AVAILABLE DATA:
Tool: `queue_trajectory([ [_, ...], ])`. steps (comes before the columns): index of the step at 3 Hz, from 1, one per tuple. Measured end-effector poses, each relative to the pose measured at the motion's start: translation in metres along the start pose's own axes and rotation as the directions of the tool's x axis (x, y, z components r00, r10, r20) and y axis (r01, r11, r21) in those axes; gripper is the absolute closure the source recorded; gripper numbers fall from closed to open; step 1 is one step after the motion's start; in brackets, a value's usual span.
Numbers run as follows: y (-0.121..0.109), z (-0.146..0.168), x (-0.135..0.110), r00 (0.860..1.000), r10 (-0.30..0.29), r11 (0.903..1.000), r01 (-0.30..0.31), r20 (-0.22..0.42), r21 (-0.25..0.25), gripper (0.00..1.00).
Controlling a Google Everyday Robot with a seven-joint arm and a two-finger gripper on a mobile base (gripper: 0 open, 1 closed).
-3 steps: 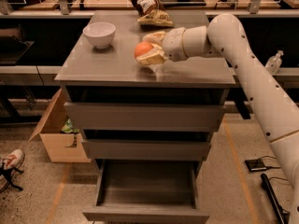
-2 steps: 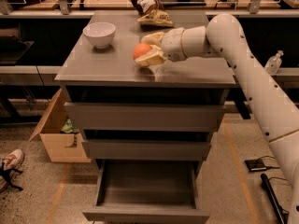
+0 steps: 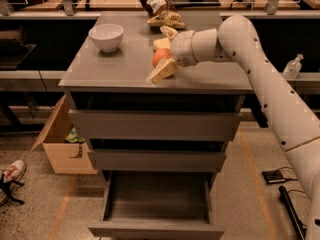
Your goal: Pick orange from bottom drawer and place on counter
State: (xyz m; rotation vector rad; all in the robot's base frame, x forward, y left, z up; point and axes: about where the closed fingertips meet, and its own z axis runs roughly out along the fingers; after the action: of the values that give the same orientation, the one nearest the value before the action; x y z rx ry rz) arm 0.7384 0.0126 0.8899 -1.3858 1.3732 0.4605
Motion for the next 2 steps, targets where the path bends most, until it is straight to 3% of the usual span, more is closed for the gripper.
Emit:
queue_trajectory([
  [2, -0.0027, -0.0036, -0.0063, 1.0, -0.024, 0.9997, 0.024, -0.006, -0.011, 0.0],
])
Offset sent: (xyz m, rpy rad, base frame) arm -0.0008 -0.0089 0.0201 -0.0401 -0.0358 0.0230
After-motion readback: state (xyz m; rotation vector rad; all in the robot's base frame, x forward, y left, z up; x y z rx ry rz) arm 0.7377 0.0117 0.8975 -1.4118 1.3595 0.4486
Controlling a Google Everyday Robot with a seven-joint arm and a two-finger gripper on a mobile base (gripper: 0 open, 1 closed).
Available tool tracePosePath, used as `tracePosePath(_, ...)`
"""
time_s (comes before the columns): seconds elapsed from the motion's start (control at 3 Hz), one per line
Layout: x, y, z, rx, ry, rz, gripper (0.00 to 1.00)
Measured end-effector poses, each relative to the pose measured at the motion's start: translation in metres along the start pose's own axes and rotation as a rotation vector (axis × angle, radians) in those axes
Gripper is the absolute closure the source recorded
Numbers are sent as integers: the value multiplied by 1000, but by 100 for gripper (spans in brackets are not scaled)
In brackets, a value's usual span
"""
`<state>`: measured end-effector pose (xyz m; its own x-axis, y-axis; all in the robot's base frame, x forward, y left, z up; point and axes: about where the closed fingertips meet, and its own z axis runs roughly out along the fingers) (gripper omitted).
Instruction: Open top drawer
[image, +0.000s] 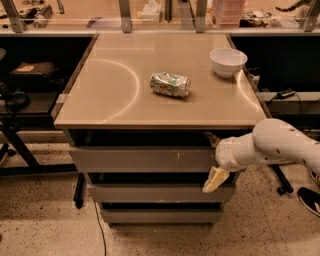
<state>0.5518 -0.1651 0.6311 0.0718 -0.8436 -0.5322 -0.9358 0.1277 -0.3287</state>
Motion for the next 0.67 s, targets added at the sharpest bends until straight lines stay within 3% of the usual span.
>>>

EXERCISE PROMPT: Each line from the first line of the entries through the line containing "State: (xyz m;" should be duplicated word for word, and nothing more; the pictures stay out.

WRITTEN ANSWER:
Tool: `queue_trajectory([ [_, ...], ])`. steps (comes before the columns): index of the step at 3 Hz, from 1, one per tuple. Measured end-effector poses, each relative to the pose measured at the motion's start: translation in metres along the start pose's own axes and rotation as the directions of the tool's x axis (x, y, z components r00, r10, r20) and y axis (r01, r11, r21) in those axes; gripper is the absolute closure the source recorded; gripper numbers fall from closed to open; step 1 is one step after the motion's start; in brackets, a value's usual span.
Numbers run as follows: y (-0.121..0.109), z (-0.146..0.168), x (-0.135..0.110), r00 (0.860..1.000), r10 (-0.30..0.29), r11 (0.903..1.000), r01 (-0.30..0.31), r20 (-0.22..0.42), r21 (-0.25..0.25), gripper (0.00..1.00).
Controlling a Google Everyday Robot with a seven-joint arm and a two-finger gripper on a mobile base (gripper: 0 open, 1 closed).
-3 steps: 
-2 steps: 
+0 steps: 
Your goal: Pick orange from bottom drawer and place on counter
State: (xyz m; rotation vector rad; all in the robot's base frame, x forward, y left, z up; point and axes: about where the closed fingertips meet, and its own z axis runs roughly out along the fingers; after the action: of the values that give the same orientation, the one nearest the value before the action; x y z rx ry rz) arm 0.7384 0.0126 0.8899 -1.3858 1.3732 0.4605

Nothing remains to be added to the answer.